Write the entries out exactly, with the final line being the one containing "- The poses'".
======== SUPPLIED DATA
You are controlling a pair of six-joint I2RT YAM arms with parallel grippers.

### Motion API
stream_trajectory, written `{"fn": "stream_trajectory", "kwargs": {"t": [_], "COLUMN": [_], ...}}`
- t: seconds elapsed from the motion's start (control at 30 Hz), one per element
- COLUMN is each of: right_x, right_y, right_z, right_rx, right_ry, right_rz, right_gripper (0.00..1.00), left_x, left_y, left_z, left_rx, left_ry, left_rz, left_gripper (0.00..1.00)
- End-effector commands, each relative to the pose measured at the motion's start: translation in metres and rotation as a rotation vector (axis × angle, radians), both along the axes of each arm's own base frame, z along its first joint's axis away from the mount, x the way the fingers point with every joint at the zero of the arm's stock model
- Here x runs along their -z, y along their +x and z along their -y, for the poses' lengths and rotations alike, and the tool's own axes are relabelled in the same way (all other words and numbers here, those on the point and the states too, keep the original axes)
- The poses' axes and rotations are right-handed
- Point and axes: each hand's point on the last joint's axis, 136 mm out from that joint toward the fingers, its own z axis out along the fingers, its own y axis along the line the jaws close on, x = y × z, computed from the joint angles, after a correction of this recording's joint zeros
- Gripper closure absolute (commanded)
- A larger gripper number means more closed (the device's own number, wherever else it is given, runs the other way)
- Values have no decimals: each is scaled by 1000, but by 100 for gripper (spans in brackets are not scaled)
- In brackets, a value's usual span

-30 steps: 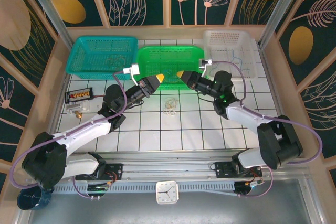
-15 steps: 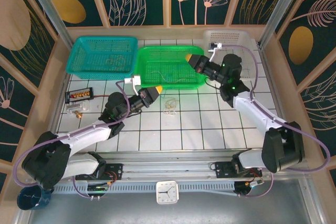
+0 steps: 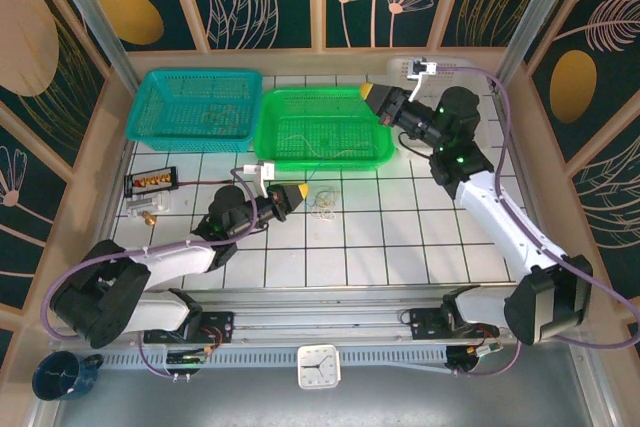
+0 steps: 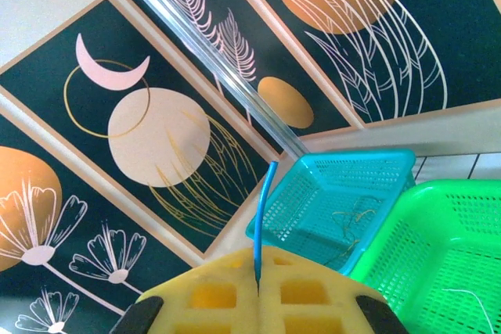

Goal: Untangle the cables

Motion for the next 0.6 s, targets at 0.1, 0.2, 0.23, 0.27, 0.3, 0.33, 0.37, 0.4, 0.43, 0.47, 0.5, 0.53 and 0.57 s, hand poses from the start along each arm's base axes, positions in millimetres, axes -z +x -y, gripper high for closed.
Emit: {"fn": "stream_trajectory", "kwargs": {"t": [0.1,0.2,0.23,0.27,0.3,0.33,0.37,0.4,0.43,0.47,0.5,0.53,0.57], "right_x": [-64,-67,-65,-62,-58,-54,-50,-45,-40,-36,-31,-27,-22], "right_y": [-23,-25,-26,-26,-27,-26,-28,-28,-27,-28,-28,-28,-28], "right_z": [15,12,10,7,3,0,-4,-7,-10,-13,-15,-17,-19], "right_rx": [39,17,6,-6,-16,-21,-31,-34,-35,-37,-37,-32,-26], "right_ry": [37,36,36,31,24,17,8,-3,-14,-29,-48,-68,-93], "right_rz": [175,178,177,170,163,159,153,148,145,145,145,148,153], "right_gripper": [100,100,100,100,100,100,100,100,100,100,100,100,100], "left_x": [15,11,8,5,0,-3,-8,-13,-16,-21,-25,-28,-32], "left_y": [3,3,4,5,5,5,6,6,6,6,6,6,6], "left_z": [0,1,1,2,2,2,2,3,4,4,4,4,4], "left_rx": [-11,-9,-10,-10,-10,-10,-12,-9,-6,-6,-3,-4,-3], "left_ry": [53,43,37,32,26,22,17,13,11,9,9,11,15], "left_rz": [12,16,22,29,37,45,57,67,76,85,96,104,118], "left_gripper": [100,100,100,100,100,100,97,94,90,85,81,75,67]}}
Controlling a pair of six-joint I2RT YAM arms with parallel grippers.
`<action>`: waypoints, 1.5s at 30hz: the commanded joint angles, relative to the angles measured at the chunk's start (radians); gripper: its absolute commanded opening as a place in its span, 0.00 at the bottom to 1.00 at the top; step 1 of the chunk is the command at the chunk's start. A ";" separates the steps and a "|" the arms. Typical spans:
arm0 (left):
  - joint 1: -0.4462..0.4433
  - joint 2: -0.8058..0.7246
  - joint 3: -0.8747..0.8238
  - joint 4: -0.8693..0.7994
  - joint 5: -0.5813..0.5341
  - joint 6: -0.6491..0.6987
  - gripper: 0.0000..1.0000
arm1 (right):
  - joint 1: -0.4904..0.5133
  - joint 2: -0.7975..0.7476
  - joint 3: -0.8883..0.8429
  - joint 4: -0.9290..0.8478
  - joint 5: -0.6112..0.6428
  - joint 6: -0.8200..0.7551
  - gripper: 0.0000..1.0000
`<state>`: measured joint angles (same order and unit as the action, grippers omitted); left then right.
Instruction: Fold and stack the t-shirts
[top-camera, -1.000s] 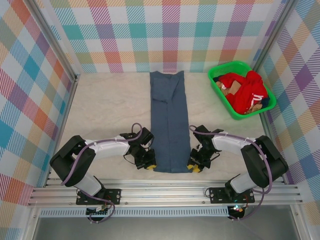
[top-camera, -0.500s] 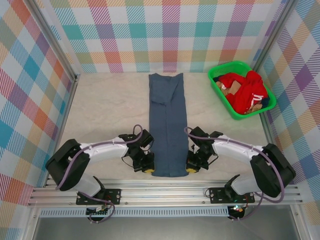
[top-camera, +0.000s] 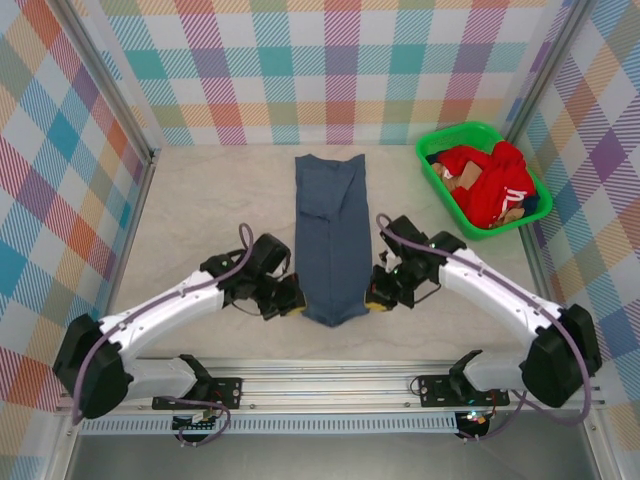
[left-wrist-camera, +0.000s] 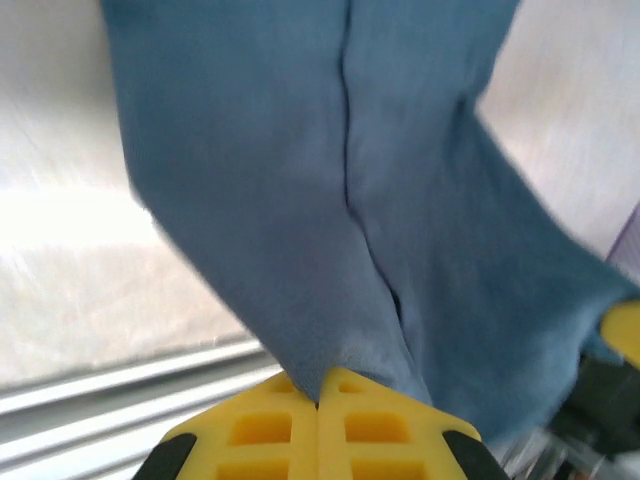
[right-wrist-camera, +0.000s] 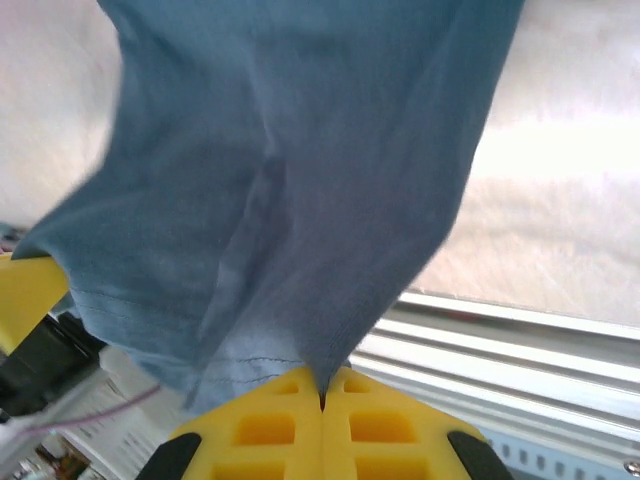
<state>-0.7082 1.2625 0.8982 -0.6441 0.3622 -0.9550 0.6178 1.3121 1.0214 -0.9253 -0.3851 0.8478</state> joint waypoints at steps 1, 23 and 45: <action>0.099 0.089 0.086 0.059 -0.053 -0.019 0.00 | -0.058 0.086 0.100 -0.013 0.045 -0.043 0.00; 0.367 0.794 0.808 0.007 -0.029 0.174 0.00 | -0.294 0.806 0.845 -0.030 0.052 -0.153 0.00; 0.304 0.473 0.226 0.185 0.013 0.044 0.43 | -0.239 0.474 0.288 0.178 0.083 -0.109 0.49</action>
<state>-0.3656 1.7451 1.2102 -0.5671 0.3145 -0.8310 0.3519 1.8198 1.4048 -0.8108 -0.2703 0.6804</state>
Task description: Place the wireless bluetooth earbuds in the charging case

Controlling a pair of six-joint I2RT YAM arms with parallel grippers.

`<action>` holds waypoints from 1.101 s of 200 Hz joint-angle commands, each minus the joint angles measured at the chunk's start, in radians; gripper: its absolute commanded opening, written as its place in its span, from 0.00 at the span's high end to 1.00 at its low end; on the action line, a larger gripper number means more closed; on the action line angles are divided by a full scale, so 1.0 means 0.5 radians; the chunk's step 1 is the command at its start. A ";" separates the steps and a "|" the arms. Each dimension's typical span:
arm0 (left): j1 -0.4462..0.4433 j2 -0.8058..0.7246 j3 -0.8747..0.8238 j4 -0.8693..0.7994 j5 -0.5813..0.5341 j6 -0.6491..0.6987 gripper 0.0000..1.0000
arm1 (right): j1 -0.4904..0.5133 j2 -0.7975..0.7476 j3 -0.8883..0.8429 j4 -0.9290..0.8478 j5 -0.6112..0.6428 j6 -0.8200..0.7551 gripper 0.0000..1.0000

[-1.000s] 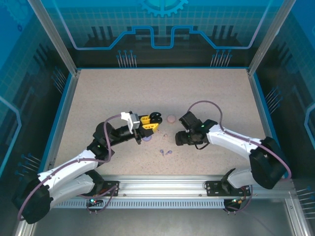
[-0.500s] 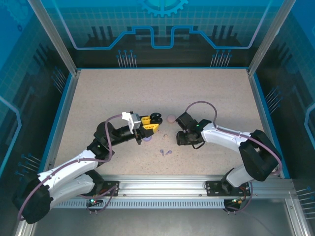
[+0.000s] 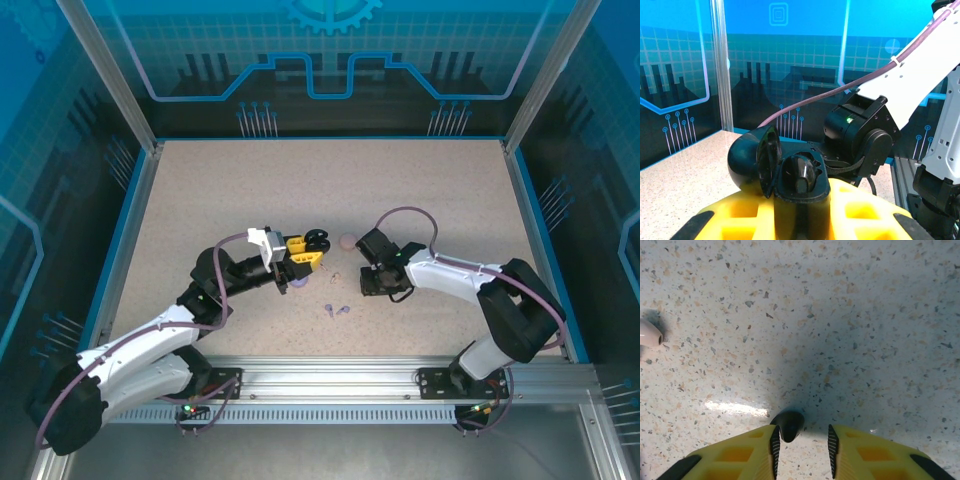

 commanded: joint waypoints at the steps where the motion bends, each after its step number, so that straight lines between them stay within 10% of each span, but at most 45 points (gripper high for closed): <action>1: -0.016 -0.007 -0.010 0.014 -0.033 0.019 1.00 | -0.015 0.033 0.031 0.027 -0.020 -0.002 0.68; 152: -0.015 0.025 -0.001 0.010 -0.035 -0.001 1.00 | -0.124 -0.141 -0.129 -0.005 -0.064 -0.075 0.80; 220: -0.015 0.016 -0.009 0.012 -0.049 -0.036 1.00 | -0.441 -0.530 -0.340 -0.063 -0.248 -0.257 0.70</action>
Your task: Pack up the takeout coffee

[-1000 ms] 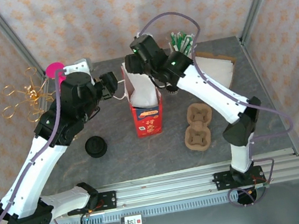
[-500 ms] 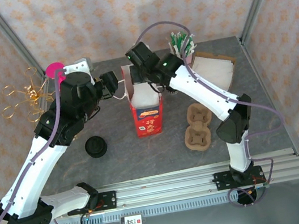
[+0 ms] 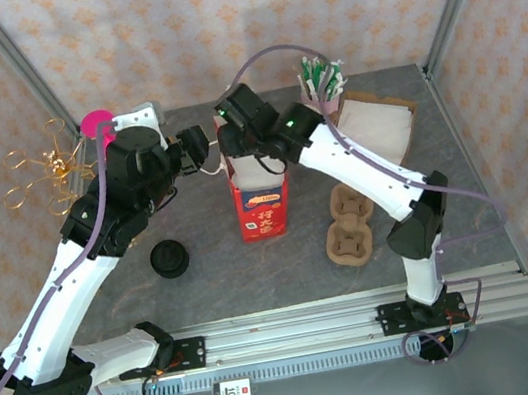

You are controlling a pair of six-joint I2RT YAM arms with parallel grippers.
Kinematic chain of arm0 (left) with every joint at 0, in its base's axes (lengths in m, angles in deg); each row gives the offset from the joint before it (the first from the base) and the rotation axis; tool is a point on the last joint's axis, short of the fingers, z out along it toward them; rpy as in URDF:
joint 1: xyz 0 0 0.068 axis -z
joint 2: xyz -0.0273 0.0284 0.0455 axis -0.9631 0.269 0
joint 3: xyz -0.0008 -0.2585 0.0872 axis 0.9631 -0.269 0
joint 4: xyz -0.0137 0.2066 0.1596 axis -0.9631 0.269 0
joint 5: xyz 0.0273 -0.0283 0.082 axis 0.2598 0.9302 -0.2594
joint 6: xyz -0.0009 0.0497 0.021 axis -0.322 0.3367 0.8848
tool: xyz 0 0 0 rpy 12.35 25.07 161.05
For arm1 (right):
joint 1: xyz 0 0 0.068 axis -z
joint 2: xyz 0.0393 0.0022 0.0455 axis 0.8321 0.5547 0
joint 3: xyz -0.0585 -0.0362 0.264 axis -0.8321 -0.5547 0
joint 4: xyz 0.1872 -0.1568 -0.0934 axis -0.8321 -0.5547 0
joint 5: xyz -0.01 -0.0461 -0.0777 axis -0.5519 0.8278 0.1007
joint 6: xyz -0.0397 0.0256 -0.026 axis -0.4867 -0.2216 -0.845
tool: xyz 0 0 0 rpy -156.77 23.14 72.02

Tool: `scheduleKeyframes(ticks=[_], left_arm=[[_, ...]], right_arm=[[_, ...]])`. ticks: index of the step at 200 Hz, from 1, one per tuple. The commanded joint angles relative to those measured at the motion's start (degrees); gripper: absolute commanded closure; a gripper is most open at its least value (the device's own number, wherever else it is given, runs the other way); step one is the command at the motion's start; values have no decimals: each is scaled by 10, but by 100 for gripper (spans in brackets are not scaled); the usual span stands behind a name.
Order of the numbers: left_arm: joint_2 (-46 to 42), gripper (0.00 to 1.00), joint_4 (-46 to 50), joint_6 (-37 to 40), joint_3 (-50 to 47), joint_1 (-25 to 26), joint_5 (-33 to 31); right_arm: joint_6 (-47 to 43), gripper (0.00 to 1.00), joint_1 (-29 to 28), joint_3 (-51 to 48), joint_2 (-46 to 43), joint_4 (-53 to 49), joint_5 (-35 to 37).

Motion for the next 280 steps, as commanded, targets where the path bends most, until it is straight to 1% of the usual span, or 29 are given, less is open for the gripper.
scheduleKeyframes(ticks=[1,14,31,44,55,65,78,103,119,129,135,147,155,166,178,204,225,230,244,261,280], left_arm=[[0,36,-15,10,11,-5,9],[2,37,-15,9,15,-5,14],[6,37,-18,10,19,-5,32],[10,37,-24,3,21,-5,52],[12,38,-39,-4,16,-4,83],[17,39,-58,-12,9,-2,108],[25,39,-79,-15,-1,8,135],[54,39,-91,-4,1,35,140],[69,39,-103,4,4,48,145],[81,39,-108,7,8,55,150],[87,39,-111,9,10,60,152],[100,39,-117,16,14,68,155],[107,39,-120,19,16,70,158],[115,39,-123,22,16,71,164],[122,38,-122,25,16,71,164],[125,37,-120,37,10,71,155],[126,37,-115,43,11,71,149],[126,36,-114,43,12,71,147],[124,36,-112,45,10,71,145],[125,36,-110,46,8,71,140],[128,36,-109,47,10,71,137]], right_arm=[[9,58,22,21,-46,1,6],[10,59,34,18,-59,10,-15],[15,59,65,12,-79,7,-34],[19,57,97,-11,-101,-3,-22],[26,55,133,-44,-125,-14,-7],[29,51,176,-98,-157,-7,-9],[36,45,242,-186,-206,22,-38],[65,34,371,-367,-300,106,-112],[88,29,452,-479,-341,161,-156],[101,28,498,-537,-353,191,-191],[111,28,523,-563,-357,203,-197],[121,28,553,-611,-363,241,-205],[129,29,566,-633,-362,260,-208],[130,30,569,-647,-350,276,-208],[133,30,571,-652,-330,271,-201],[152,32,572,-675,-299,304,-230],[158,33,573,-684,-283,313,-211],[156,32,573,-683,-279,308,-203],[159,26,573,-692,-278,309,-184],[172,26,575,-717,-270,340,-214],[175,26,576,-711,-237,345,-235]])
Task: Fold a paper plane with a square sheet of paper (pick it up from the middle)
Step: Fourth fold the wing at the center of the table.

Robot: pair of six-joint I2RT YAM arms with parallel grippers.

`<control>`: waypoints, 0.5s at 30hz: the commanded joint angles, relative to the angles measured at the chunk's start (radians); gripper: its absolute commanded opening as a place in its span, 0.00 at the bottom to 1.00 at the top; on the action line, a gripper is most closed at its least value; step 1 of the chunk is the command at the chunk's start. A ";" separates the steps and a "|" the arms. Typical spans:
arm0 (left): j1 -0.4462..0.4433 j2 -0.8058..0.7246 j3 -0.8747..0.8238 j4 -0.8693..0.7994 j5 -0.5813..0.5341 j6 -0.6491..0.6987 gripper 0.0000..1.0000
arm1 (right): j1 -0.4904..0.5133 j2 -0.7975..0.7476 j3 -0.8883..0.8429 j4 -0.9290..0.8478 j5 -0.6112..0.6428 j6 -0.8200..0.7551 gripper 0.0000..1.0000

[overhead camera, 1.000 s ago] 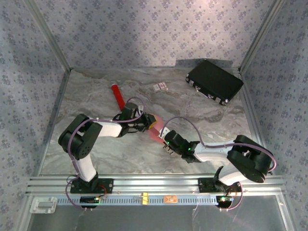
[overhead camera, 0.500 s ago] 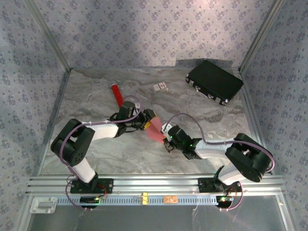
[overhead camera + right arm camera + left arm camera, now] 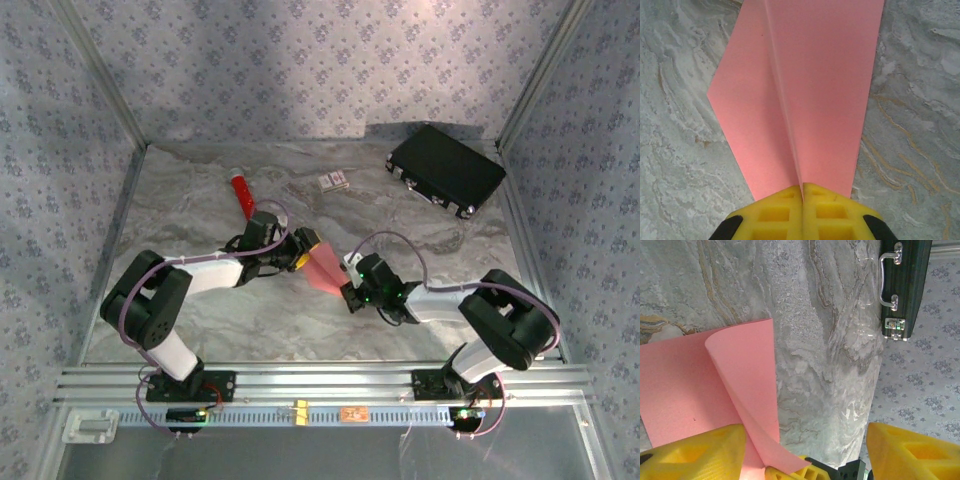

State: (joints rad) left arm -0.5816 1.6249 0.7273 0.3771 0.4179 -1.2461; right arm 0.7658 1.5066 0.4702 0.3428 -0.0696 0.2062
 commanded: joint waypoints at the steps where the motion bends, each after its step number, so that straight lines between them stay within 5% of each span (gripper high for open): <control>1: 0.008 -0.028 -0.011 -0.006 -0.007 0.016 0.64 | -0.021 0.019 0.022 0.012 -0.069 0.058 0.04; 10: 0.009 -0.024 -0.020 0.002 -0.007 0.013 0.57 | -0.107 0.088 0.085 -0.022 -0.292 0.160 0.04; 15: 0.008 -0.022 -0.025 0.005 -0.009 0.011 0.36 | -0.148 0.133 0.117 -0.024 -0.400 0.225 0.04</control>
State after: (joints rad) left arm -0.5777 1.6249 0.7116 0.3767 0.4171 -1.2396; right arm 0.6342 1.6123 0.5594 0.3405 -0.3649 0.3645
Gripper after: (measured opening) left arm 0.387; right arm 0.053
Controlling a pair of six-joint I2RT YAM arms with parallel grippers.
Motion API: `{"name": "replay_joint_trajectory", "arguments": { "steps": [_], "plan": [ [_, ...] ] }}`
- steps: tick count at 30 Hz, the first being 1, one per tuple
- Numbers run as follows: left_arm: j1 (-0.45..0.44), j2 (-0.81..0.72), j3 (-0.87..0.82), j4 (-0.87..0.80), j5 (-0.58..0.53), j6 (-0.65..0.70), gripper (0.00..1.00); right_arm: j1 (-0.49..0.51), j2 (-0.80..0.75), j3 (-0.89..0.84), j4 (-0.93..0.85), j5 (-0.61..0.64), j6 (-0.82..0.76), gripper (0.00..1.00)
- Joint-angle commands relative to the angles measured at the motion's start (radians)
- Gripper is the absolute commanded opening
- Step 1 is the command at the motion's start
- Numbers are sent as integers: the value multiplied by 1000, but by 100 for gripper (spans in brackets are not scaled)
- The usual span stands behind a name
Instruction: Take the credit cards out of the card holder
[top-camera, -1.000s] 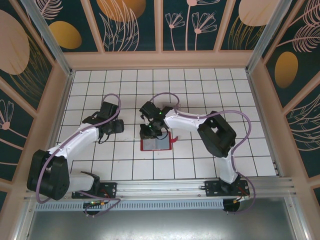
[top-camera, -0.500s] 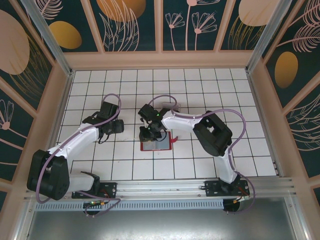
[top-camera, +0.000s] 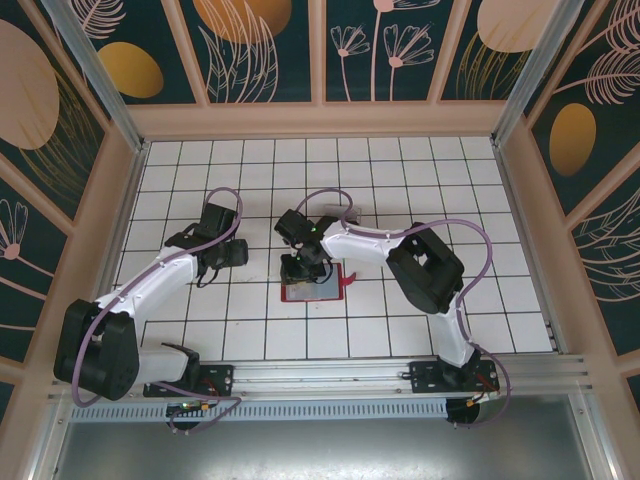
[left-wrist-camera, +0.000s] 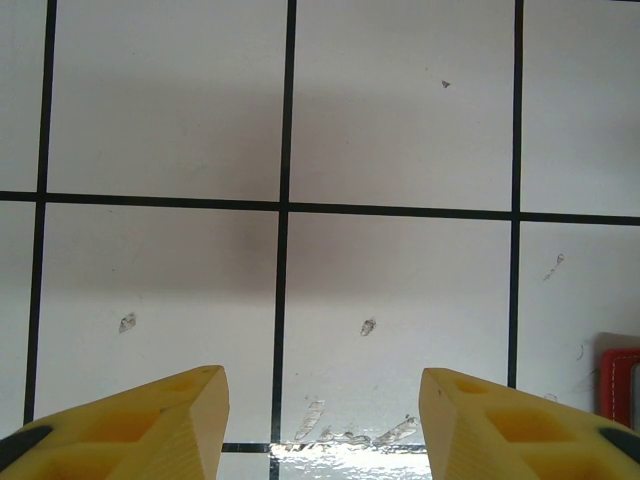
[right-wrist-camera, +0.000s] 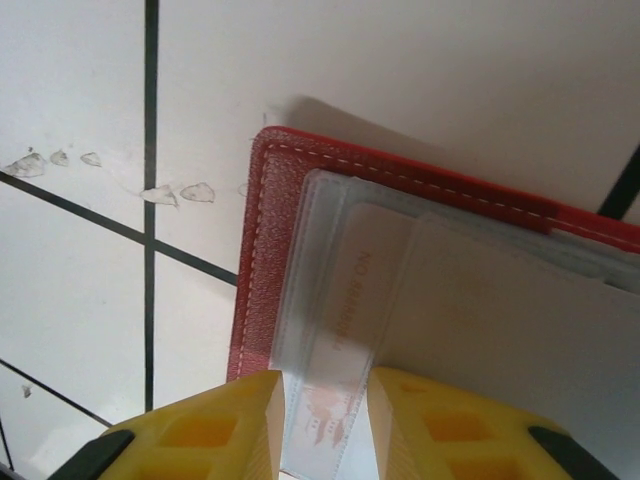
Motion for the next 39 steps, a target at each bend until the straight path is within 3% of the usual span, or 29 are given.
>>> {"name": "replay_joint_trajectory", "arguments": {
  "steps": [1,17,39],
  "plan": [
    [4,2,15,-10,0,16,54,8,-11,9,-101,91,17,32],
    [5,16,13,-1,19,4,54,19,-35,41,-246,256,62,37],
    [3,42,10,36,114,-23,54,19,-95,32,-329,346,104,43]
  ]
}}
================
PROBLEM SOLUTION -
You are controlling a pair of six-joint I2RT YAM arms with parallel grippers.

### Motion API
stream_trajectory, written `{"fn": "stream_trajectory", "kwargs": {"t": [_], "COLUMN": [_], ...}}`
- t: seconds elapsed from the motion's start (control at 30 Hz), one per element
- COLUMN is each of: right_x, right_y, right_z, right_rx, right_ry, right_rz, right_gripper (0.00..1.00), left_x, left_y, left_z, left_rx, left_ry, left_rz, left_gripper (0.00..1.00)
- End-effector commands, each relative to the pose measured at the motion's start: translation in metres and rotation as a rotation vector (axis × angle, radians), both along the axes of each arm's own base frame, z along its first joint's axis away from the mount, x the way the fingers point with every joint at the zero of the arm's stock model
- Here x runs along their -z, y along their +x and z along their -y, for the poses' lengths and rotations alike, and the tool's own axes are relabelled in the same way (all other words and numbers here, those on the point and the states too, keep the original axes)
- The poses' axes and rotations are right-handed

This exercise has been answered in full.